"Wah, Pakde, maaf ya, aku nggak bisa lama menemani. Sebatang rokok dan secangkir kopi saja cukup ya," katanya sambil tersenyum.
Aku tertawa kecil. "Lah, kamu nggak datang juga nggak apa-apa.aku kesini khan bukan mau ketemu kamu "
"Nggaklah, Pakde. Saya kan sudah janji. Kalau ke sini, harus ketemu Pakde. Kemarin ada undangan rapat koordinasi pendamping. Perjalanan saya cukup jauh, jadi ya, cuma bisa sebentar."

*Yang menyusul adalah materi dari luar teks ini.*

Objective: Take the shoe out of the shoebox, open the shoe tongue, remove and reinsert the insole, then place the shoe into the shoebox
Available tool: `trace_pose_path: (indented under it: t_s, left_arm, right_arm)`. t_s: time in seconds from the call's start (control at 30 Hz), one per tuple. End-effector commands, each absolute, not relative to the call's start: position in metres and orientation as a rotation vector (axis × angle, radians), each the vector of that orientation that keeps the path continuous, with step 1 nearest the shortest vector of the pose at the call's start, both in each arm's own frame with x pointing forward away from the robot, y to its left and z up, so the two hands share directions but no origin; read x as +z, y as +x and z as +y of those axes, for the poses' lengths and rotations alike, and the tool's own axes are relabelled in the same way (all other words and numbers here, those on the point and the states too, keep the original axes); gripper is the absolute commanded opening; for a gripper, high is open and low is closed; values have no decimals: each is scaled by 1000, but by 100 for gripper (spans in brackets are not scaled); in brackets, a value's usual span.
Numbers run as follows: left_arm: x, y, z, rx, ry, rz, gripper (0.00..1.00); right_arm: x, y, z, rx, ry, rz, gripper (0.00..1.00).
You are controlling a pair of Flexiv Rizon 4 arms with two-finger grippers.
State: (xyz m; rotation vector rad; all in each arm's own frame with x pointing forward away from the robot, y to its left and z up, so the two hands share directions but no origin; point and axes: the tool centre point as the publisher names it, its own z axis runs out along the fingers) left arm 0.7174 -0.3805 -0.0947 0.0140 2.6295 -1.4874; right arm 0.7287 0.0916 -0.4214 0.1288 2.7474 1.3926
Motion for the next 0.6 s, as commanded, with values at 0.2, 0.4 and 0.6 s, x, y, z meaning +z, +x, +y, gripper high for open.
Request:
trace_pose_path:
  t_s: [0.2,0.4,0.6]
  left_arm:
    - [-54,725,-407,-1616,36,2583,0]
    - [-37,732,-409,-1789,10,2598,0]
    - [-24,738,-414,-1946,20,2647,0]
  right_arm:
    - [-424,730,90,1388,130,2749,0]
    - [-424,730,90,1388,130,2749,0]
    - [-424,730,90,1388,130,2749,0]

Yang penting, katanya, dia ingin memastikan aku.. Dengan cekatan, dia mengeluarkan ponsel. "Pakde, kita foto bareng dulu, ya, biar aku pamer ke teman-teman," katanya sambil tertawa.
Setelah beberapa jepretan, aku menggoda, "Kamu pendamping kok masih konvensional gitu? Masak rapat koordinasi harus ketemuan fisik. Nggak bisa online aja, apa?"
Dia tersenyum lebar. "Pakde ini, ya. Memang sih, rapat kerja secara online itu lebih hemat waktu dan biaya perjalanan, lebih efisien, komunikasi lebih mudah, dan mengurangi risiko. Tapi..."
"Lah, kok masih pakai 'tapi'? Nggak malu sama warga desa dampingan yang sudah serba digital? Kabupaten ini kan masuk lokus desa cerdas," selorohku.
Dia tertawa kecil, lalu mengangguk setuju. "Iya, Pakde. Online itu sebenarnya bisa jadi contoh nyata buat warga desa. Bisa mendorong mereka mengimplementasikan desa digital. Tapi ya, belum semua nyaman dengan cara itu."
Ibu Darmi, yang dari tadi mendengarkan, tiba-tiba nimbrung. "Saya saja kalau rapat jumantik, urusan jentik nyamuk itu, pakai WA conference, Mas."
Mendengar itu, aku tertawa keras. "Nah, dengar tuh! Ibu jumantik aja sudah digital. Kamu ini, katanya pendamping profesional, kok masih tradisional begitu?"
Pecahlah tawa dia bersamaan dengan Bu Darmi. Sambil menunduk malu-malu, kawan aku berkata, "Pakde bikin aku malu aja."